Singapore's Temasek to be 'model' for SOE reform2014-01-29 08:47 China Daily Web Editor: qindexing
China will learn from Singapore's Temasek Holdings Pte Ltd, using the government investment corporation as a model for the reform of asset management, sources at the State-owned Assets Supervision and Administration Commission told the China Securities Journal.
Starting this year, SASAC will establish three types of State-owned asset management entities: industrial investment corporations, investment holding companies and asset operating companies.
"Some local governments are also proposing to set up State-owned asset operating companies and industrial investment companies," the anonymous sources said.
Many State-owned enterprises on the Chinese mainland are interested in becoming industrial investment companies. SASAC is drawing up the conditions as to industrial sectors, management and scale to select qualified SOEs.
The new investment companies may be formed through the transformation of one SOE or the reorganization of several SOEs.
China Resources (Holdings) Co Ltd, State Development and Investment Corp and China POLY Group Corp are the three likeliest enterprises to become investment holding companies under the pilot reform.
There's no plan to try out State-owned asset operating companies soon, although the nation may set up new "capital operating firms" whose shareholding rights will mainly come from the 40-plus listed SOEs, according to the newspaper.
The investment companies will be in charge of investment, financing and construction, while "capital operating firms" will mainly manage the SOEs' stock rights and not run industries directly.
The investment and operating models are similar to those of Temasek, which manages a net portfolio of $173 billion, mainly in Asia.
Analysts said that a mainland version of Temasek is gradually taking shape with the implementation of the reform plans.
"There are many models of sovereign wealth fund management in the world. Singapore's Temasek has proven to be a more reliable and efficient one than the others, and it fits China's needs better," said Chen Fengying, a economic researcher at the China Institutes of Contemporary International Relations in Beijing.

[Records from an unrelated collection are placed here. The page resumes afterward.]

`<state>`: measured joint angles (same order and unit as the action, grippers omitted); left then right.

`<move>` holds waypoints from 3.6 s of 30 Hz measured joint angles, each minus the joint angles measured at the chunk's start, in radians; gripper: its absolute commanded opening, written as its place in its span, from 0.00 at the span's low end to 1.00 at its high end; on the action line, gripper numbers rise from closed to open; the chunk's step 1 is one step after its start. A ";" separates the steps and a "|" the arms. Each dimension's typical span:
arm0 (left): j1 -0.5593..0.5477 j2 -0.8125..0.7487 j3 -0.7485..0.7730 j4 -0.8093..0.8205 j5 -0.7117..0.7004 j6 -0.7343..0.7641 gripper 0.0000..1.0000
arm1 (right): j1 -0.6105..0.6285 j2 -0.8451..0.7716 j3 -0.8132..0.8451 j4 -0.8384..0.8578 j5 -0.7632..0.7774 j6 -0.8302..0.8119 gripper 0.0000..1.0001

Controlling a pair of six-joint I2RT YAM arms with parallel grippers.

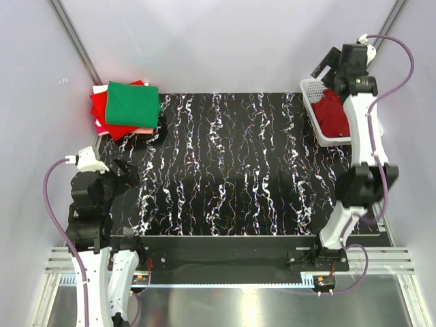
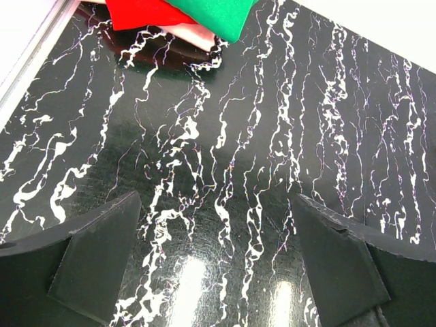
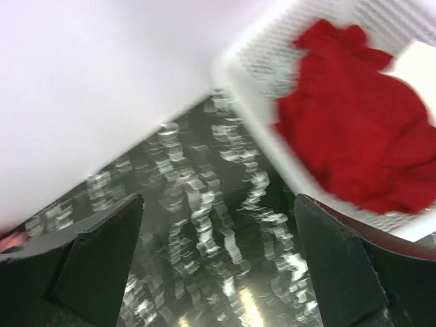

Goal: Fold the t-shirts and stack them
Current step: Grab the tshirt from the pile, then move the tshirt to the center of the board, then flatten the tshirt out

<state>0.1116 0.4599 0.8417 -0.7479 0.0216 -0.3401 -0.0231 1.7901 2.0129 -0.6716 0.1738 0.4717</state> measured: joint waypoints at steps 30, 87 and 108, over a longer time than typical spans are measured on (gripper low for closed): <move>0.064 -0.047 -0.002 0.002 0.008 0.000 0.99 | -0.214 0.713 0.512 -0.364 -0.159 -0.011 0.30; 0.064 0.057 -0.013 0.001 0.012 0.000 0.99 | 0.042 -0.149 -0.736 -0.123 -0.451 0.102 1.00; -0.662 0.411 -0.123 0.096 -0.099 -0.298 0.90 | 0.574 -0.584 -1.273 0.106 -0.374 0.267 1.00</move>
<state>-0.5507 0.8707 0.7185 -0.6518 -0.0776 -0.6380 0.5507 1.2057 0.7395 -0.5655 -0.2001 0.7391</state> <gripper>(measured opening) 0.915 0.994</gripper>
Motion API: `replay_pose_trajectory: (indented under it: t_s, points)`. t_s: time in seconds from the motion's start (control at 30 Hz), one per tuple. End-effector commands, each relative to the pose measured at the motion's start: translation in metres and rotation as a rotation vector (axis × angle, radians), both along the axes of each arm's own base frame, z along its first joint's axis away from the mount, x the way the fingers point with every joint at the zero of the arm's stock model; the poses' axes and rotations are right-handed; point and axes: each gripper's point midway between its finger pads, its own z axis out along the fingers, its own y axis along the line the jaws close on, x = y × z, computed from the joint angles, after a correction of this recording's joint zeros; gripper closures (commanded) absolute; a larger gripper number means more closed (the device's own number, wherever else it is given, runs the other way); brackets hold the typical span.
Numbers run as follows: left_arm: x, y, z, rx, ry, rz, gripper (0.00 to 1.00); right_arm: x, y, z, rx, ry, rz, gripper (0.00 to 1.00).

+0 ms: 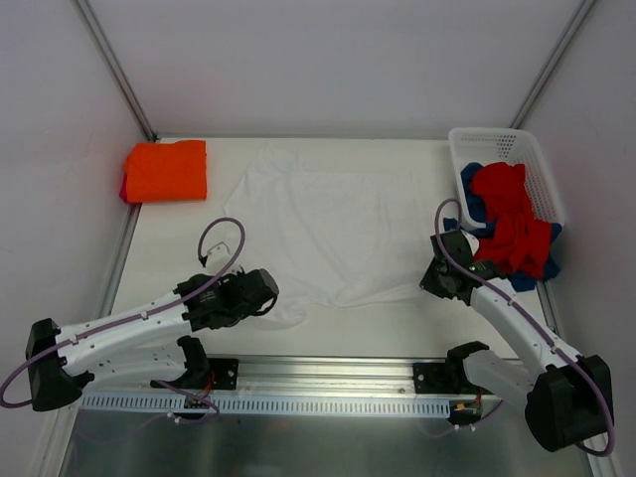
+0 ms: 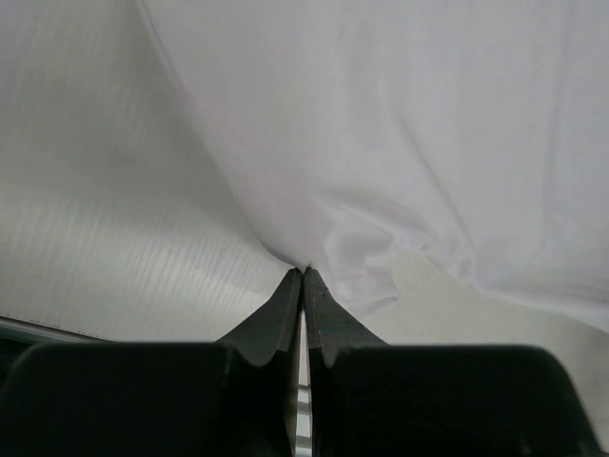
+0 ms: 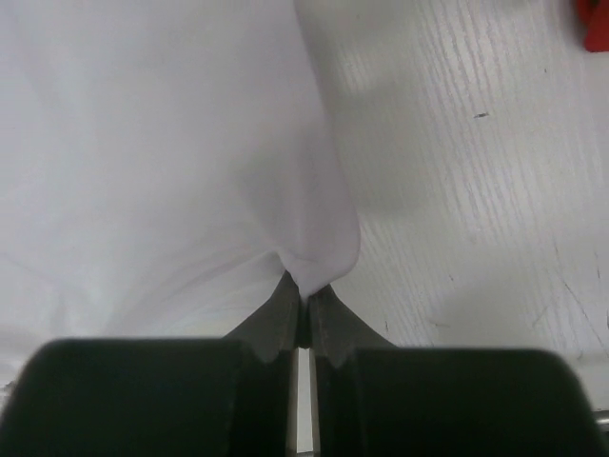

However, Chen added: "China's State-owned assets are much larger than those of Singapore. Although it is impossible to copy Temasek directly in China, the reform is meaningful for China to try new models of State-owned asset management. SASAC has proven to be lagging behind the needs of the times and the market."
SASAC and many local governments regard "establishing State-owned asset investment and operating corporations" as a priority under the reform plans of the Third Plenum of the Communist Party of China's 18th Central Committee.
"SASAC has no choice but to take bold steps to separate management from administration of State-owned assets, because of the pressing needs of China's market reform.
"Otherwise, SASAC can even be dismissed and replaced by any other capable departments," said Chen. "It will be a noteworthy and concrete, yet overdue, reform in the difficult SOE field under the new reform leadership team".
Liu Jipeng, who conducts research into economics and SOE reform at the China University of Political Science and Law, said: "State-owned asset supervision and administration costs will increase if the relations between the investment and capital operating corporations and SASAC cannot be balanced.
"In the process of interest and power redistribution among the former supervisor and newly established management companies of State-owned assets, SASAC must hold tightly to its duties as a regulator of State-owned asset security without interfering with the enterprises' operations," Liu noted.
The initial stage will last one or two years, and if the pilot reform is successful, the new model will be copied on a large scale, the anonymous SASAC insiders told the newspaper.